TASK –
Stop after the line with "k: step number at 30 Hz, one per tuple"; until then, please copy every line of the records word for word from the first.

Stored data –
═══

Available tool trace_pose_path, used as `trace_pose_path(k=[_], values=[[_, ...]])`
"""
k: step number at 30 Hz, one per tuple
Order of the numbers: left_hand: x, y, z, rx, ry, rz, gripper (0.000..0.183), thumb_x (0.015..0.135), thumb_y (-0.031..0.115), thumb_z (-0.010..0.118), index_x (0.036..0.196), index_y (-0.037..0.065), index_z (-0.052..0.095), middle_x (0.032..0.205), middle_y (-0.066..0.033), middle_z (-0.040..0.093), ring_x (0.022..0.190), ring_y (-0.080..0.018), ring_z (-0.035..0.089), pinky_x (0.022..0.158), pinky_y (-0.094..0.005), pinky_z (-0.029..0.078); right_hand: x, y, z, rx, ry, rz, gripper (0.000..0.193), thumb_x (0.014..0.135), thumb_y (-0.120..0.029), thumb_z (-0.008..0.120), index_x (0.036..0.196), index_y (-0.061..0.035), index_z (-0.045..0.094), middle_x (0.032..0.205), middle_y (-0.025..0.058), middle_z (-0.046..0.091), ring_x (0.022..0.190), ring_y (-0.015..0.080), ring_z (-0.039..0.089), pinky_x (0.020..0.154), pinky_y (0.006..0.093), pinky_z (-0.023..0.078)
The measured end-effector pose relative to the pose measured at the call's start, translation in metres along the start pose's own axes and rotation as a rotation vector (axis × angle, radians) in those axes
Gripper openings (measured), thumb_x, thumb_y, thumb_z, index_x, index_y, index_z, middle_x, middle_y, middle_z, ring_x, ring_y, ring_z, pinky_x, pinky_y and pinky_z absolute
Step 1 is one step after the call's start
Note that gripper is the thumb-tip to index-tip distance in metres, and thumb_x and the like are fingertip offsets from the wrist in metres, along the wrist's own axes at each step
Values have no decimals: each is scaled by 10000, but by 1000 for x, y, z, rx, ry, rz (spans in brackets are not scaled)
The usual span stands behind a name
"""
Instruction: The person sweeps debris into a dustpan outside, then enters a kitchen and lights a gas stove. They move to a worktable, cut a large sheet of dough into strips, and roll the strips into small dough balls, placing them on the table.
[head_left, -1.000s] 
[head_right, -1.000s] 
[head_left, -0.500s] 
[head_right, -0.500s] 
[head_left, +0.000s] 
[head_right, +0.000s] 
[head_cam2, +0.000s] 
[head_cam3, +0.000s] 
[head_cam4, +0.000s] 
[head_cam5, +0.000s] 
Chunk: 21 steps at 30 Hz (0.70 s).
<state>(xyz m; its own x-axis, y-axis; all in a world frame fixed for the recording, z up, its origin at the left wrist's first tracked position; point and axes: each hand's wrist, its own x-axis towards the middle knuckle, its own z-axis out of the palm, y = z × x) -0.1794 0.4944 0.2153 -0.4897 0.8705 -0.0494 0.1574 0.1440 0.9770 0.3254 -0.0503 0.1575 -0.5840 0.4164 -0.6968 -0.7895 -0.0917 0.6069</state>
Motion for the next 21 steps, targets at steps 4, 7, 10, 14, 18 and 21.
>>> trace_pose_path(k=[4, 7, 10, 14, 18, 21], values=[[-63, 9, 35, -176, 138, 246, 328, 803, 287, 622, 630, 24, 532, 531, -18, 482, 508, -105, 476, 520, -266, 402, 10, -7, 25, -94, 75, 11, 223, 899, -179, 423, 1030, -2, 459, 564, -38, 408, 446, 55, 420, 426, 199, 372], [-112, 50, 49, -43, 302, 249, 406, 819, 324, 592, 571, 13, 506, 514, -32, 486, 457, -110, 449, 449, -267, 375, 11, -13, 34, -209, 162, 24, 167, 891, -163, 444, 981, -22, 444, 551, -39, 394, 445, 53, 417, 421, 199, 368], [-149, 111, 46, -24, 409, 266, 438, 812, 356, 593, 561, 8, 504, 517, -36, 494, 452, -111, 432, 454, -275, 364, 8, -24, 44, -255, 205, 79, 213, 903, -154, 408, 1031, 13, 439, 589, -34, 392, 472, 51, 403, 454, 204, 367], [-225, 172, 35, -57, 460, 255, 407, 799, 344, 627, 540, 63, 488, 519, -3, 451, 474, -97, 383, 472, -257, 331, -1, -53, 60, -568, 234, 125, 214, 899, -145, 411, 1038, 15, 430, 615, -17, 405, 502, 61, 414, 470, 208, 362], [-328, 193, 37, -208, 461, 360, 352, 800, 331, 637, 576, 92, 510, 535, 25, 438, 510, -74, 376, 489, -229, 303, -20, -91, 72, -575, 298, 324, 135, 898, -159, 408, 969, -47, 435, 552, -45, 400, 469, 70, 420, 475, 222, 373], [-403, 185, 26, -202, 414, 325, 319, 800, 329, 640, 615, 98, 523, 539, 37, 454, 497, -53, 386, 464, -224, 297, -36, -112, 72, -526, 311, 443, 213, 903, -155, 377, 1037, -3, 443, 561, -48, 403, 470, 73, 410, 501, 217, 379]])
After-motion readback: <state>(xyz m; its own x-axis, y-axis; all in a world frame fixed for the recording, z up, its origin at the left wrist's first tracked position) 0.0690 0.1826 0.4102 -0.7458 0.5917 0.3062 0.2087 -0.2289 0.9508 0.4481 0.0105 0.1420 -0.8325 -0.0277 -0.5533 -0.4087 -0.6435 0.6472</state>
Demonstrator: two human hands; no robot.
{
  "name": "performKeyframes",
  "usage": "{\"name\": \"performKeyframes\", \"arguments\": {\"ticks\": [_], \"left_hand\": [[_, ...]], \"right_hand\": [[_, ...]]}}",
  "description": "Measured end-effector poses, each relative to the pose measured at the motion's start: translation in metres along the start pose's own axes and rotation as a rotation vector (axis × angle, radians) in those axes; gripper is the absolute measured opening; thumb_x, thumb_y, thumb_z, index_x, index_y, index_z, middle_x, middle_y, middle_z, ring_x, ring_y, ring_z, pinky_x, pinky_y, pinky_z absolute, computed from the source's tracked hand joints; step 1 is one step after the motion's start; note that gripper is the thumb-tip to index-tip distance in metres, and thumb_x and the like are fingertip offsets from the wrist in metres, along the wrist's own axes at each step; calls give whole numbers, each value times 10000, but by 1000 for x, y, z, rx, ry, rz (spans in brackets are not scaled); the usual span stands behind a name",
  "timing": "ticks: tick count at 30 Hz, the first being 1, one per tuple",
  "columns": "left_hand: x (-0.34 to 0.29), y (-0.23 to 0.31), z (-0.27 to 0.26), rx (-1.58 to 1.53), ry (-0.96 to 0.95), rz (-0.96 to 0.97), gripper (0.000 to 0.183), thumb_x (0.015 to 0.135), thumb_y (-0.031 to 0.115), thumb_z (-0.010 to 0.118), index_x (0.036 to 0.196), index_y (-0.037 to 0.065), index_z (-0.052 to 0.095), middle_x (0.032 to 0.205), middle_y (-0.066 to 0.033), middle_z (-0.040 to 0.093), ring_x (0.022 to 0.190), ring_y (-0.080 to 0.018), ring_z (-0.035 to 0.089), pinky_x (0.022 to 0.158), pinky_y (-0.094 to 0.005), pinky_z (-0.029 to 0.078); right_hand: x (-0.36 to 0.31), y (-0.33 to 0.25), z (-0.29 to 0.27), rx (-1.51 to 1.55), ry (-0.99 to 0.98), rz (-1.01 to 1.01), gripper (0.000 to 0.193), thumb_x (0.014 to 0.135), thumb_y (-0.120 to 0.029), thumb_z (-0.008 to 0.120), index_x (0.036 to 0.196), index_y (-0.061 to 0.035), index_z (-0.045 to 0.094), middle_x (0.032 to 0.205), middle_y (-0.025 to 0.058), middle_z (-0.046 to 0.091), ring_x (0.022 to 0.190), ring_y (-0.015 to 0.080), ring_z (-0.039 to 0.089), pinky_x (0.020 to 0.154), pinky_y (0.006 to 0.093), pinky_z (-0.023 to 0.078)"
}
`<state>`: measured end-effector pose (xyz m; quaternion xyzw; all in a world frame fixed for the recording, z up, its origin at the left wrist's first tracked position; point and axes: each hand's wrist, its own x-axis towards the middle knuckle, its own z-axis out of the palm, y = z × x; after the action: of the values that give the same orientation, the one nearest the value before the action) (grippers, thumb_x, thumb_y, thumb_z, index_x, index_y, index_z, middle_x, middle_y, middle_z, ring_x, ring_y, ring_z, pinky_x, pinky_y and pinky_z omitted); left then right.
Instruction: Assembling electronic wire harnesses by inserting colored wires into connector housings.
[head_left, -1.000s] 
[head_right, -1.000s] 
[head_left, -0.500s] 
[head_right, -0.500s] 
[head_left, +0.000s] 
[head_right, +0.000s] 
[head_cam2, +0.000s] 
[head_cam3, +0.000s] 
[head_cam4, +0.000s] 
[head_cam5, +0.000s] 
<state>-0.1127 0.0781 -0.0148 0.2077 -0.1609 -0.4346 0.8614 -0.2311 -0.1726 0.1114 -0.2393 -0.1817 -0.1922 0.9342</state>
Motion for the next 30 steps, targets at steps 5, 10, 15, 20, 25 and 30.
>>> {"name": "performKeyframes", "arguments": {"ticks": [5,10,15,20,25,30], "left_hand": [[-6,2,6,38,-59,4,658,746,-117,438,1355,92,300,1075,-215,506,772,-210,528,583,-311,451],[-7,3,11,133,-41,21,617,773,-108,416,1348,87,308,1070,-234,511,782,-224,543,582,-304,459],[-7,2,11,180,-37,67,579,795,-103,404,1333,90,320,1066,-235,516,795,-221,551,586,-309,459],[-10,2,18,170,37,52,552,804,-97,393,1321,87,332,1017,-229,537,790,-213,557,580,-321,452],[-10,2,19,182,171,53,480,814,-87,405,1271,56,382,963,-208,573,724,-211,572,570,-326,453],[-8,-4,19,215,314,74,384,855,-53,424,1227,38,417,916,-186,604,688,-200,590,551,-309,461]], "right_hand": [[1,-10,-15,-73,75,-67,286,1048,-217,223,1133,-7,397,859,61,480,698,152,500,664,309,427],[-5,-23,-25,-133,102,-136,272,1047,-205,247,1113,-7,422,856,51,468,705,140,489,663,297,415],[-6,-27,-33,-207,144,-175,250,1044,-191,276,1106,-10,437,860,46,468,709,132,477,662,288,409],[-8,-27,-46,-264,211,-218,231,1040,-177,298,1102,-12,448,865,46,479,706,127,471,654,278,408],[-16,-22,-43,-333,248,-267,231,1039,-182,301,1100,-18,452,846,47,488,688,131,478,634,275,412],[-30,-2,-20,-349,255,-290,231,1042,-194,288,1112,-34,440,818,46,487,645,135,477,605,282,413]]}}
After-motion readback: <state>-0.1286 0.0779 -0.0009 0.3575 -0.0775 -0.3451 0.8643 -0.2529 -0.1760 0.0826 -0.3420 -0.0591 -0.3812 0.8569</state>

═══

RESULT OF THE TASK –
Available tool trace_pose_path, used as `trace_pose_path(k=[_], values=[[_, ...]])`
"""
k: step number at 30 Hz, one per tuple

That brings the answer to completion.